Récompense contre responsabilité : le défi éthique du Canada face aux changements climatiques

Auteurs):

Marc Mc Arthur

Solutions de traverses

Président

Programme WIPO GREEN de l'Organisation Mondiale de la Propriété Intellectuelle

Membre du conseil consultatif

McArthur

 

Avec la contribution de Mahmoud Masaeli, professeur, École de développement international et mondialisation, Université d'Ottawa

Nous vivons dans un monde de plus en plus mondialisé caractérisé par un degré élevé d'interdépendance avec et entre les sociétés du monde. Cette interdépendance (appelons-la « la condition de la mondialisation ») se manifeste de plusieurs manières, de la communication instantanée du triomphe et du désespoir humains depuis et vers tous les coins du globe aux impacts d'une population de plus en plus mobile, y compris les échanges culturels et la propagation de terrorisme. En conséquence, la société canadienne est devenue de plus en plus consciente du sort des communautés et des nations bien au-delà de nos frontières ainsi que de l'impact de notre politique étrangère sur ces populations et de la façon dont cela est représentatif (ou non) des valeurs canadiennes.

Dans le monde naturel, le phénomène de globalité écologique a existé pendant des éternités avant l'émergence de l'humanité. Les systèmes naturels ont toujours été physiquement connectés à l'échelle mondiale et les activités humaines ont eu un impact de plus en plus important sur ces systèmes naturels à l'échelle mondiale, en particulier dans le domaine du changement climatique. Nous avons maintenant atteint le point où notre infrastructure sociétale, y compris les lois, les codes de pratique, les concepts de moralité, d'éthique et de droits ainsi que nos valeurs et croyances culturelles ont pris du retard en termes d'échelle et de sophistication par rapport aux impacts de notre infrastructure physique.

La convergence de ces deux interprétations de la globalité était évidente lors de la 21e session annuelle de la Conférence des Parties (COP21) qui s'est récemment achevée à Paris où, pour la première fois, 195 pays représentant la quasi-totalité de la population mondiale ont reconnu l'impact de l'humanité sur le climat mondial. et le rôle de notre technologie en tant que cause et remède potentiel de cet impact. Plus précisément, il a été reconnu que les pays développés ont atteint leur niveau élevé de développement économique et les avantages sociétaux connexes grâce à l'exploitation de technologies qui, dans leur utilisation, ont contribué à une crise climatique mondiale. Le sentiment qui en résulte est que les pays développés (tant les États que les entreprises qui sont le principal agent du développement économique) doivent faire plus, par sens du devoir, pour mettre à la disposition des pays en développement des technologies tout aussi efficaces mais plus respectueuses de l'environnement par le biais à la fois financier et technique. mécanismes qui facilitent ce transfert de capacités.

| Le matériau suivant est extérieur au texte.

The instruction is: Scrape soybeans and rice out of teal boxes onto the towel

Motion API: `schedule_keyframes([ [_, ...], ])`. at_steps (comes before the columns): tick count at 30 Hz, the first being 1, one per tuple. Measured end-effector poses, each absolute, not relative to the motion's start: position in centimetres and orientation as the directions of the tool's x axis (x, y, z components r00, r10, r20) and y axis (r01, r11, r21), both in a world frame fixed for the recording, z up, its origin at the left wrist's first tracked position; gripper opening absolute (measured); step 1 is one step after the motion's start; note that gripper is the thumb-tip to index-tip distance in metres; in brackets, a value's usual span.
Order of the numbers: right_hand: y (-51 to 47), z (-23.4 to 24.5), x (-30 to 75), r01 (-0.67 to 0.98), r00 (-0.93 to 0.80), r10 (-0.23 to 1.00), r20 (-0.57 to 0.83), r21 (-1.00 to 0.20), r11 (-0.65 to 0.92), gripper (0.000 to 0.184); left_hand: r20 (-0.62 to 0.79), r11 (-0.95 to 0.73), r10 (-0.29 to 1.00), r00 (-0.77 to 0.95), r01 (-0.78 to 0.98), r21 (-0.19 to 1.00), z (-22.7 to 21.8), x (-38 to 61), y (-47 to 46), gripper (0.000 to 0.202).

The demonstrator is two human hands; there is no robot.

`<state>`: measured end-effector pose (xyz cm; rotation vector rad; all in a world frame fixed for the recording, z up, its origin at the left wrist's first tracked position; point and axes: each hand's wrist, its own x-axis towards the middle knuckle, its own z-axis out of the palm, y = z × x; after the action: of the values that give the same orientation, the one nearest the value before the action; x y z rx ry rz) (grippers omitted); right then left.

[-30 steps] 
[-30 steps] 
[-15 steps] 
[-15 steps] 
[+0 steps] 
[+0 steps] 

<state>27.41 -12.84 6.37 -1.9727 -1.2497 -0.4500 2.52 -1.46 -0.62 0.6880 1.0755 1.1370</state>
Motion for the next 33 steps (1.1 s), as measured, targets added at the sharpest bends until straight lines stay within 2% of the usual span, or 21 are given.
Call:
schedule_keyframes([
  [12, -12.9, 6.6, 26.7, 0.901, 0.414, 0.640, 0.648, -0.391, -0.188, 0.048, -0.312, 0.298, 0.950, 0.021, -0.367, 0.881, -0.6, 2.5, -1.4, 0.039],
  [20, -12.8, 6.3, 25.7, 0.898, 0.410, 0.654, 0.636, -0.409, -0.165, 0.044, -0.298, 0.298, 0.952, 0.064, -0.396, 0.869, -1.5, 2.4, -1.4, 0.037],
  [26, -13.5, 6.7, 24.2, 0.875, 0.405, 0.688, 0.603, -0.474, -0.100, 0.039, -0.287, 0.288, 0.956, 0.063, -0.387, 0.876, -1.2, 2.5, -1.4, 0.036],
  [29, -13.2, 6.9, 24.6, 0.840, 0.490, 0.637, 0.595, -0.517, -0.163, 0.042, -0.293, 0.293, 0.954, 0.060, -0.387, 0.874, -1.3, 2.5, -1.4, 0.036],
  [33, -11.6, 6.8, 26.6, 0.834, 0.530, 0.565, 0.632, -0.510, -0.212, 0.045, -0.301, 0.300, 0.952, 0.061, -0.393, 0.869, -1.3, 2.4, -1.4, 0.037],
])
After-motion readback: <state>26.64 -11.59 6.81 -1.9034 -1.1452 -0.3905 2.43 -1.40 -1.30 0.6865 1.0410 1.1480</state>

Cet impératif crée un défi intéressant pour le Canada. Comment les institutions canadiennes concilient-elles les obligations éthiques réelles et perçues du Canada dans cette nouvelle globalité physique et sociétale pour équilibrer efficacement nos obligations envers notre communauté mondiale ainsi que nos obligations envers notre propre société? Quels cadres éthiques devraient guider la prise de décision en ce qui a trait au transfert de la technologie canadienne (et de sa valeur intrinsèque) aux pays en développement? Pour le dire concrètement, où devrait se situer l'aiguille sur l'échelle entre l'aide et le commerce lorsqu'il s'agit de technologies canadiennes qui atténuent les effets des changements climatiques?

Prenons par exemple la déclaration suivante du premier ministre Pierre Trudeau en 1963 : « Le Canada est l'un des pays les plus riches, les plus stables et les plus chanceux du monde. Les politiques libérales sont des politiques que nous devons suivre pour soutenir et prolonger l'expansion économique sans boom ni récession. Plus de cinquante ans après cette déclaration et sous un autre gouvernement libéral, le gouvernement Trudeau met-il l'accent sur une expansion économique soutenue et prolongée toujours en phase avec les valeurs canadiennes?

Il existe divers paradigmes éthiques qui peuvent être appliqués pour répondre à ces questions, notamment le libéralisme réaliste, économique (qui n'est pas nécessairement assimilé au néolibéralisme) et le cosmopolitisme. Quel que soit le cadre utilisé, il sera important pour les décideurs canadiens de réfléchir à l'orientation de la boussole morale du Canada alors que nous nous aventurons dans les eaux troubles de la récompense économique par rapport à la responsabilité environnementale lorsque nous examinons la science et la technologie canadiennes à l'ère de la mondialisation.